Our analysis took advantage of PICRUSt (http://picrust.github.com/picrust/), a recently developed bioinformatics method that simulates whole genome metagenome sequencing based on 16S data. In a mouse model where there is a reproducible early selection for Proteobacteria, our PICRUSt data suggest that there is also an overrepresentation of gene function associated with community composition. Results from PICRUSt revealed a functional selection for motility and infection (Table 1). This is consistent with the hypothesis that Proteobacteria are optimized for conditions present in the early formation of the gut microbiome. These results, while biologically plausible, will need to be directly confirmed in future studies by whole-genome methods, such as whole community shotgun sequencing and RNA-seq, performed longitudinally over succession.

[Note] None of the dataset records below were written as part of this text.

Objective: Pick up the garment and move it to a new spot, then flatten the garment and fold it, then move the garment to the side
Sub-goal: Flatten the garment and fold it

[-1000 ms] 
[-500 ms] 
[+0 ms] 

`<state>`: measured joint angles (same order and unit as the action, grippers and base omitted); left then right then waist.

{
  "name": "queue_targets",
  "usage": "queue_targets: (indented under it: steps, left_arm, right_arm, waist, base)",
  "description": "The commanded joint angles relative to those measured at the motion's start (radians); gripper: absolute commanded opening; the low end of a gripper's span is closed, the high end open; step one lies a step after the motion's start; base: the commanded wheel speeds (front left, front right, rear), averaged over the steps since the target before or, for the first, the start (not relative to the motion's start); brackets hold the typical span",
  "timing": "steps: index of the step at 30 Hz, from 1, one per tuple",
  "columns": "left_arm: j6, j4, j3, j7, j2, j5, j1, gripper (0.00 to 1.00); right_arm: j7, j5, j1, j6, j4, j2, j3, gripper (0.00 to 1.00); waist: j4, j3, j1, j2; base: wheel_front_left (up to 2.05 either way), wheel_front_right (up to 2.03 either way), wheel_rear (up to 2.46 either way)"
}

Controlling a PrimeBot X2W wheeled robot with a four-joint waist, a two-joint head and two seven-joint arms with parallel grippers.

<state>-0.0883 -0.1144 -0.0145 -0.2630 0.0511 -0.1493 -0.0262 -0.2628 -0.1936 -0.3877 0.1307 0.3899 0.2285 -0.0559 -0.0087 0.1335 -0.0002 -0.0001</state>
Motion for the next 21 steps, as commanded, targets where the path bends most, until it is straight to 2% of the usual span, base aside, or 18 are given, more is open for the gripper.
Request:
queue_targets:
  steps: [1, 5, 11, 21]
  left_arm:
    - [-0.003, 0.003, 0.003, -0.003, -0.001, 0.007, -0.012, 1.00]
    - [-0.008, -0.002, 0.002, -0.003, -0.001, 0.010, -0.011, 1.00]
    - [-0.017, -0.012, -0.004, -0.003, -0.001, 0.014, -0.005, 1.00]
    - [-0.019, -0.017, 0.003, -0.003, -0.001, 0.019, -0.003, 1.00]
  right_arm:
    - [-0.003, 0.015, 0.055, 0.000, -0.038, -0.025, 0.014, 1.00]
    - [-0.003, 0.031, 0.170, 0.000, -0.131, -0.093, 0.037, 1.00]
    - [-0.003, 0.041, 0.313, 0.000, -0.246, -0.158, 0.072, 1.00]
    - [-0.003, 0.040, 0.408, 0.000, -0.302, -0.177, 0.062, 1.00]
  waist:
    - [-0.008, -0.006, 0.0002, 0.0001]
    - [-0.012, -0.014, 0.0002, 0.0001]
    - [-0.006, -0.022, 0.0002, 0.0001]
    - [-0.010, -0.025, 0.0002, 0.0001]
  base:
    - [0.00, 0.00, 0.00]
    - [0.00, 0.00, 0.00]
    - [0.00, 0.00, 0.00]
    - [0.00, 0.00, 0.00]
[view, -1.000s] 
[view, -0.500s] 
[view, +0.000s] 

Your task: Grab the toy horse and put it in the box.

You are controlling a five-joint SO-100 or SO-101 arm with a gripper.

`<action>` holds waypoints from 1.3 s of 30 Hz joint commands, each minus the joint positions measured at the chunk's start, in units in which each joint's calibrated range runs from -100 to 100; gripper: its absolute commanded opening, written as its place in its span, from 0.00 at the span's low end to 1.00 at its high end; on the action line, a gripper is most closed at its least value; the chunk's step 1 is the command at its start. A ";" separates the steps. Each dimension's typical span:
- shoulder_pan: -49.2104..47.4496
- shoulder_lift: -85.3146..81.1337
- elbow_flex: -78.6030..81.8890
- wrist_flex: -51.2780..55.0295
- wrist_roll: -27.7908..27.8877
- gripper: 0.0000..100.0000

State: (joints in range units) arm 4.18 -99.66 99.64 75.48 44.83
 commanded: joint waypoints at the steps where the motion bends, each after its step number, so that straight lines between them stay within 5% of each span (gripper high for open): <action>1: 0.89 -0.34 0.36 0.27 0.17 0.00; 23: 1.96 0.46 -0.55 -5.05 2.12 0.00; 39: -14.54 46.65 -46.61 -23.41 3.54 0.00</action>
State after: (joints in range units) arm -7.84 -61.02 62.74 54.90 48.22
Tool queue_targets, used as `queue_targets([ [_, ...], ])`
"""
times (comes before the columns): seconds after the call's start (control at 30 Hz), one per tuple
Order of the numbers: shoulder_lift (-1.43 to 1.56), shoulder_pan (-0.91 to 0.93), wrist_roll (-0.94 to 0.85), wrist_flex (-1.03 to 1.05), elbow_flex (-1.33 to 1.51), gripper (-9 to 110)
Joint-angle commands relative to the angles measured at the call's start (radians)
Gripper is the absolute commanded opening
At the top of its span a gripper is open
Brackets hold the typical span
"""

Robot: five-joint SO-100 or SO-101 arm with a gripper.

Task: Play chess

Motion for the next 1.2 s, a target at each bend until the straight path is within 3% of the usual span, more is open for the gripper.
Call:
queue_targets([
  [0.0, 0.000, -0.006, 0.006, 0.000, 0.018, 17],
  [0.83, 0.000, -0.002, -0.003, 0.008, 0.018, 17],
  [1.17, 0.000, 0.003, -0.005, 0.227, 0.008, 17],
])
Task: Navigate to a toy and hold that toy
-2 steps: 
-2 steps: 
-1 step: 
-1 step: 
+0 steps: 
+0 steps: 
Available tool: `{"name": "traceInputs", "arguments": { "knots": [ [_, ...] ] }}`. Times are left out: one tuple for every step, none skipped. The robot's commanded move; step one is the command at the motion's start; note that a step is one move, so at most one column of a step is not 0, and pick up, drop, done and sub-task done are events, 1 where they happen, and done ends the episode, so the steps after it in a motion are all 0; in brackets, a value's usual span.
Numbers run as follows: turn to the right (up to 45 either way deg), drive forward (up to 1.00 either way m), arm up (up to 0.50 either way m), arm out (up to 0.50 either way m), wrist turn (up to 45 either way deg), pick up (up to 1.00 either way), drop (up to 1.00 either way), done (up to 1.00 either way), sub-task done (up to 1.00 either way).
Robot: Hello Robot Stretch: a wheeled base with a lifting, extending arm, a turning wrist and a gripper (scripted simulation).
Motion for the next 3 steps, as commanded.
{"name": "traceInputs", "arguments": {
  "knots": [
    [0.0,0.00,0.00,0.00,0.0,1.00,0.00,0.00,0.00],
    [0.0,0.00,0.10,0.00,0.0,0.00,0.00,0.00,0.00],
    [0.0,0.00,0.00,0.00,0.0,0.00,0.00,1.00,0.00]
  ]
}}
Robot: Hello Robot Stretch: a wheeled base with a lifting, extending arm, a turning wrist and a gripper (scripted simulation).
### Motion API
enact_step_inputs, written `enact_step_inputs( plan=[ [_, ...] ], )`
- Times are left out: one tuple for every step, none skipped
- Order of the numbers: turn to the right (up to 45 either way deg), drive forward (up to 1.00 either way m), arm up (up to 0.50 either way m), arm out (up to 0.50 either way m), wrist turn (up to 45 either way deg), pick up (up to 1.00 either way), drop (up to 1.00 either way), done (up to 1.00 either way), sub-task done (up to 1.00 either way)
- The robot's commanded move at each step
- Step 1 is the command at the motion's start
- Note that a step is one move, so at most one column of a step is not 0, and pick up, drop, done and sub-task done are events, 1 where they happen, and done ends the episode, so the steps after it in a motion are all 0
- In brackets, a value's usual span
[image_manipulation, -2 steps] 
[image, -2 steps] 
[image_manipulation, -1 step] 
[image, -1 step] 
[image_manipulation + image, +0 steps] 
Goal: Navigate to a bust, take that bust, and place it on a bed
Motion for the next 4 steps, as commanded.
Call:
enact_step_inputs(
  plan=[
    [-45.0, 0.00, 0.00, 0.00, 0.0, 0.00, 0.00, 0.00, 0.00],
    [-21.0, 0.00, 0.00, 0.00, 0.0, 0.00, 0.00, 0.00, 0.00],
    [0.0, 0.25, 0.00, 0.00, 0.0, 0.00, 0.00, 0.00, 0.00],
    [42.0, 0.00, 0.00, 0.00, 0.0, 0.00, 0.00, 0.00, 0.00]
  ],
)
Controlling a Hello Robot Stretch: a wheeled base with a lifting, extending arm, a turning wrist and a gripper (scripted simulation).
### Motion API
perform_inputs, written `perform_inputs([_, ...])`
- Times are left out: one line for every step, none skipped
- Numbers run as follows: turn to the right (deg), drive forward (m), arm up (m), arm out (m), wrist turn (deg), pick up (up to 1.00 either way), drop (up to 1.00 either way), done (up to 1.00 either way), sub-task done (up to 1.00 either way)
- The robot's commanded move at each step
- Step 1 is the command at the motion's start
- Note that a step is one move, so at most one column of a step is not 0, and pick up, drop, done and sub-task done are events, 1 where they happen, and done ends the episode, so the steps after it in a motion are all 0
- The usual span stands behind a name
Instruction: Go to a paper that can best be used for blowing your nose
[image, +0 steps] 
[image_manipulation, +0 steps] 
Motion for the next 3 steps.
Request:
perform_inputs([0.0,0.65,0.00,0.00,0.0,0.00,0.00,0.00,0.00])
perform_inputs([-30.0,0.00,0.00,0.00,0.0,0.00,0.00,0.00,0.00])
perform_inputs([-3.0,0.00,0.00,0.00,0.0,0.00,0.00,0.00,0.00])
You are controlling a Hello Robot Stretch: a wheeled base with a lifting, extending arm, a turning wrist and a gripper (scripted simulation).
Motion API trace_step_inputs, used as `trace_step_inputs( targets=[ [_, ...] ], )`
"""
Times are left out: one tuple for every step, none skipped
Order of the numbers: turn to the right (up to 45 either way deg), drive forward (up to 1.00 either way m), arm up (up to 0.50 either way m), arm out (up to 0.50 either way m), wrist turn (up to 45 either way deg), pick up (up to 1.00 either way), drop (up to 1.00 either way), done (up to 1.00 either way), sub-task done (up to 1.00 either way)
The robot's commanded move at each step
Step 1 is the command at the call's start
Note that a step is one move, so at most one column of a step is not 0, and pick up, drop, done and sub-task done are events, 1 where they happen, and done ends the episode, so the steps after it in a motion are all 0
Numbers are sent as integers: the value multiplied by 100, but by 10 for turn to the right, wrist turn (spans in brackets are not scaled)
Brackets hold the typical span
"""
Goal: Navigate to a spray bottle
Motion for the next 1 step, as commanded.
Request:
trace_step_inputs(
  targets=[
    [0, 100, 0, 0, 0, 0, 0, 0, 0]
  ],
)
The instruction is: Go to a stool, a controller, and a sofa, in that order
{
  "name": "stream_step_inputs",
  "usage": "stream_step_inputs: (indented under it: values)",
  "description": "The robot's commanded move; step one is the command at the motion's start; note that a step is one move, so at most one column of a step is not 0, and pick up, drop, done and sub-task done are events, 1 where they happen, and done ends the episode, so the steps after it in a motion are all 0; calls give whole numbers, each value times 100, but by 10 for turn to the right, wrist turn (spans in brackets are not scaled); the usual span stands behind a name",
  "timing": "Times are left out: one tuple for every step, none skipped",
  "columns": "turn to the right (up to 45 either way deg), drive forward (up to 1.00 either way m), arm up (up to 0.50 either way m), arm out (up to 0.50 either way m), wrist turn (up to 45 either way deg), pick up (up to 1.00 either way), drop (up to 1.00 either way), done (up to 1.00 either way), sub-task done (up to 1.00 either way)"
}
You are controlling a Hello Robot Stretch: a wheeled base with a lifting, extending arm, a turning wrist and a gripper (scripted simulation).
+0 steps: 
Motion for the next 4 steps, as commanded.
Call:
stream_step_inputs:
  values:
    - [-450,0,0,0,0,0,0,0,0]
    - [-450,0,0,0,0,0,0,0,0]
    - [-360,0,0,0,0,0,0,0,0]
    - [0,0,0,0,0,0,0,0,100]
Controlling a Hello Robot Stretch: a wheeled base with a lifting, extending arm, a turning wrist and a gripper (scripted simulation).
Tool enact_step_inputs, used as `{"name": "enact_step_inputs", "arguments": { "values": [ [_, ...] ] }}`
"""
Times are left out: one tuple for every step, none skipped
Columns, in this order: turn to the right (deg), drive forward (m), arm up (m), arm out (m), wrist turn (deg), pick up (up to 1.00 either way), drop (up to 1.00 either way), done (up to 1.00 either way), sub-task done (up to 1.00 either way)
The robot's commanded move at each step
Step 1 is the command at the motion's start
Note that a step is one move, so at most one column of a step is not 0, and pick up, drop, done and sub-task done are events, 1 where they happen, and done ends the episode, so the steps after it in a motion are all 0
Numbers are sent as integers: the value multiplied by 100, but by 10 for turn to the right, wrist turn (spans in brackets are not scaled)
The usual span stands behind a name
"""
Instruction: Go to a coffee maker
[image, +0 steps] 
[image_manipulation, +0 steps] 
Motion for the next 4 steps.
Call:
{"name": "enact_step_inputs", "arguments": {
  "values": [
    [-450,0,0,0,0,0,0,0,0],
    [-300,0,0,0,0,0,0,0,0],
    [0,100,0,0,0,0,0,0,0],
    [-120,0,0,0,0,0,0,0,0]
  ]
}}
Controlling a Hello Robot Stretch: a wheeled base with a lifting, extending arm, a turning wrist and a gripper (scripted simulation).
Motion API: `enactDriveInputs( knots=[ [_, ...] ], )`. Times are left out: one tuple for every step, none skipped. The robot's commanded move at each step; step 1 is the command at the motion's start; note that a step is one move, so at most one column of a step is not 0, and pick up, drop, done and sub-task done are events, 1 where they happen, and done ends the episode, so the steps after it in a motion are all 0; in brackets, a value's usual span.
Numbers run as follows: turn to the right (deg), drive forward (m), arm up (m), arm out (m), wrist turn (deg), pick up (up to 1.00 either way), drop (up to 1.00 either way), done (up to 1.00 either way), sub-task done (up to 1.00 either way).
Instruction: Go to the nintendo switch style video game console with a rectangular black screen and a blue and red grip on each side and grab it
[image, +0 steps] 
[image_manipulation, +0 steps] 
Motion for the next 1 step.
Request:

There are numerous potentially confounding variables to consider when planning microbiome studies, including the location of sampling (Gillilland et al., 2012), maternal transmission (Ubeda et al., 2012), the time after gavage experiments are performed (Gillilland et al., 2012) and husbandry conditions (Ma et al., 2012). To this growing list of potentially confounding variables, we here demonstrate that cage microenvironment is a powerful driver of individual differences in community structure. Despite the complexity inherent to so many potential confounding variables, we find that simple mixed linear models are adequately powered to produce significant results, even for the modest numbers of animals and cages that made up our experiment. This demonstrates that if experiments are planned with consideration given to the number of cages as well as the number of animals, successful microbiome experiments with interpretable outcomes can be achieved despite substantial variability induced by space and time.